Operators are defined to improve the readability of source code. For example, without operators, to write 2*3+4*5 one would have to write +(*(2,3),*(4,5)). In Prolog, a number of operators have been predefined. All operators, except for the comma (,) can be redefined by the user.

Some care has to be taken before defining new operators. Defining too many operators might make your source `natural' looking, but at the same time make it hard to understand the limits of your syntax. To ease the pain, as of SWI-Prolog 3.3.0, operators are local to the module in which they are defined. Operators can be exported from modules using a term op(Precedence, Type, Name) in the export list as specified by module/2. This is an extension specific to SWI-Prolog and the recommended mechanism if portability is not an important concern.

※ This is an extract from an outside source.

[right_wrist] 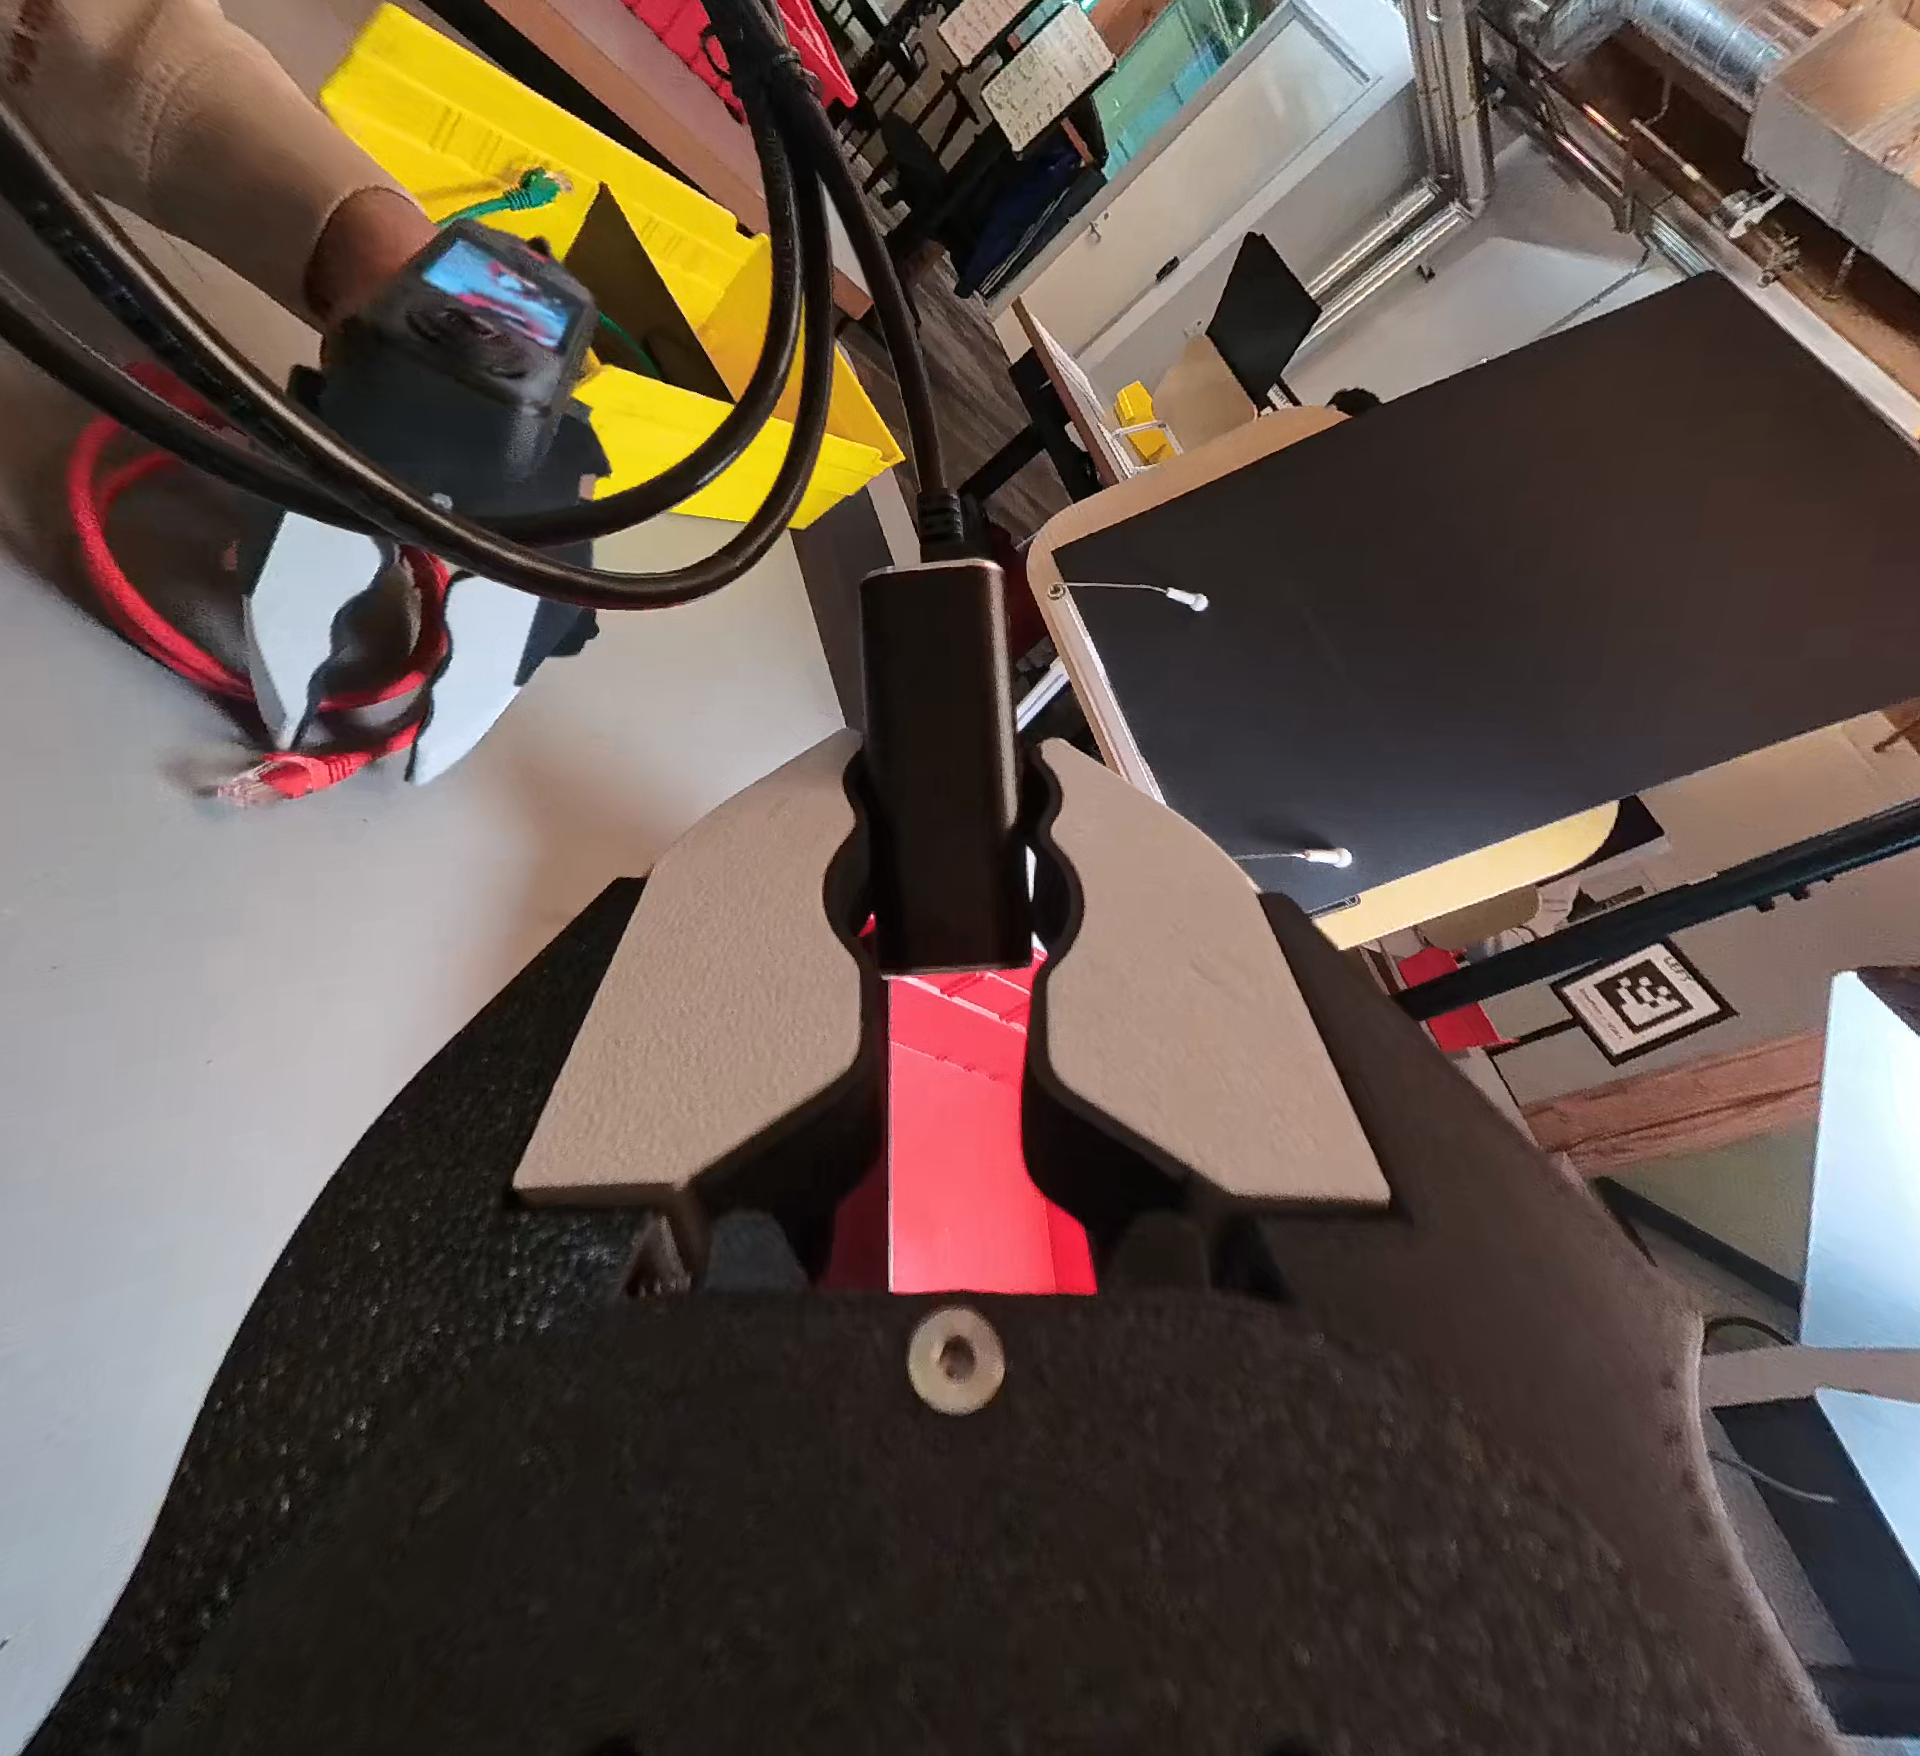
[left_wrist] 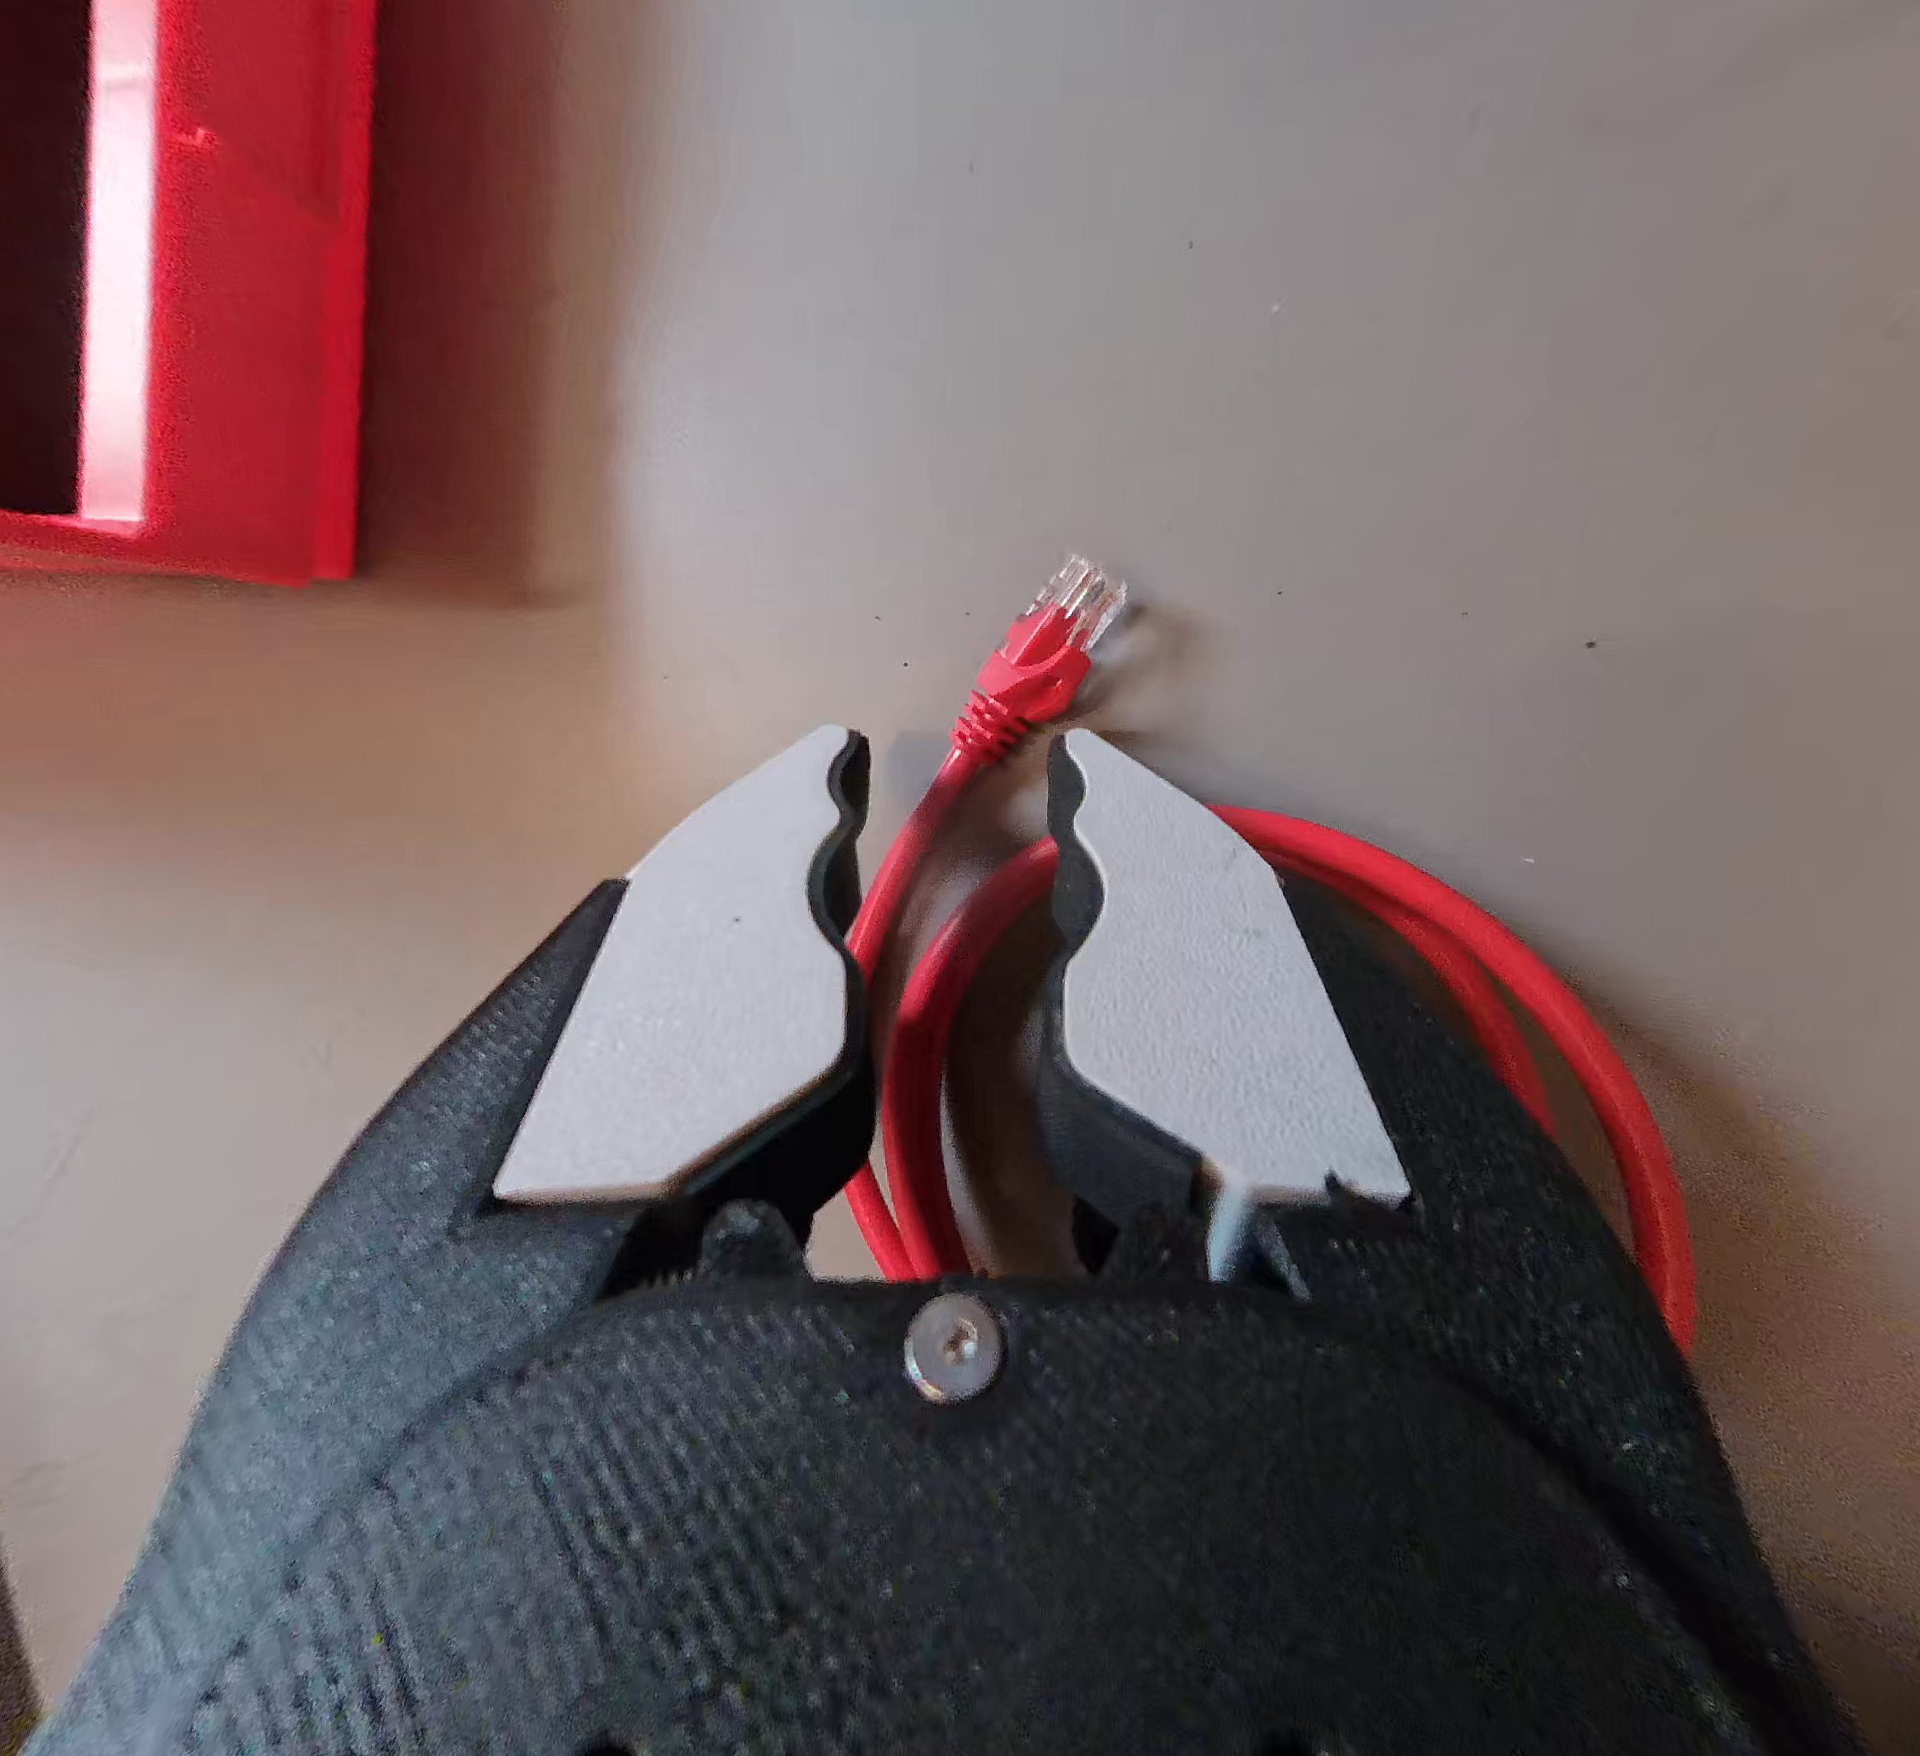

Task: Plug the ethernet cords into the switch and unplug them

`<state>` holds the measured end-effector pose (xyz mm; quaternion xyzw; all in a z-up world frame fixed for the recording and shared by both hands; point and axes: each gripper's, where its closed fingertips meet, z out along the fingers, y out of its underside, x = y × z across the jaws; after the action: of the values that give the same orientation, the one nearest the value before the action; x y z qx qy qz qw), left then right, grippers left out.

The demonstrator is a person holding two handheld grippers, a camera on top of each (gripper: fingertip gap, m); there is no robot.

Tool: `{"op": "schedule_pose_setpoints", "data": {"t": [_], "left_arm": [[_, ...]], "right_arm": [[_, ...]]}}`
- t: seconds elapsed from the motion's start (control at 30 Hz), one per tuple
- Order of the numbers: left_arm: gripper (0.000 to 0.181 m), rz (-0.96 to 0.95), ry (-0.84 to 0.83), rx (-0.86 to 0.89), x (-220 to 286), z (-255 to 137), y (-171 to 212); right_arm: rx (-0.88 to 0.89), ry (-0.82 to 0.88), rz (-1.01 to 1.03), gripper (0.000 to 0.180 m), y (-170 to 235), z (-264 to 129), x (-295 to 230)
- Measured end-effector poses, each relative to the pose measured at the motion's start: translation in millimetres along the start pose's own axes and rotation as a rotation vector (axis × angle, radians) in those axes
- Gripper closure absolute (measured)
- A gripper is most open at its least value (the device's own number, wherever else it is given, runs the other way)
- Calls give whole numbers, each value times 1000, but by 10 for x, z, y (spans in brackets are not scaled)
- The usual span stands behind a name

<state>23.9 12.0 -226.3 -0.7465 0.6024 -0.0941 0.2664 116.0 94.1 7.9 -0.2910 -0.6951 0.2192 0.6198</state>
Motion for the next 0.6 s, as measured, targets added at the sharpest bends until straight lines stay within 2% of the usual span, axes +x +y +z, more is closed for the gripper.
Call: {"op": "schedule_pose_setpoints", "data": {"t": [0.23,0.4,0.53,0.6], "left_arm": [[153,72,-37,13,0,46,-43],[165,59,-99,45,-75,93,-72],[168,-58,-240,-12,-309,106,-12],[168,-202,-207,11,-349,73,21]], "right_arm": [[-6,18,10,154,35,-53,49],[1,15,21,154,49,-44,51],[-15,6,8,154,72,-11,14],[-36,2,-15,154,93,20,-19]]}}
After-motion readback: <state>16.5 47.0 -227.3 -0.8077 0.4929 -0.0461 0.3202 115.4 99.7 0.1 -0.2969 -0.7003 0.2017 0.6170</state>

The module table of the module user acts as default table for all modules and can be modified explicitly from inside a module to achieve compatibility with other Prolog systems:

:- module(prove,
          [ prove/1
          ]).

:- op(900, xfx, user:(=>)).

Unlike what many users think, operators and quoted atoms have no relation: defining an atom as an operator does not influence parsing characters into atoms, and quoting an atom does not stop it from acting as an operator. To stop an atom acting as an operator, enclose it in parentheses like this: (myop).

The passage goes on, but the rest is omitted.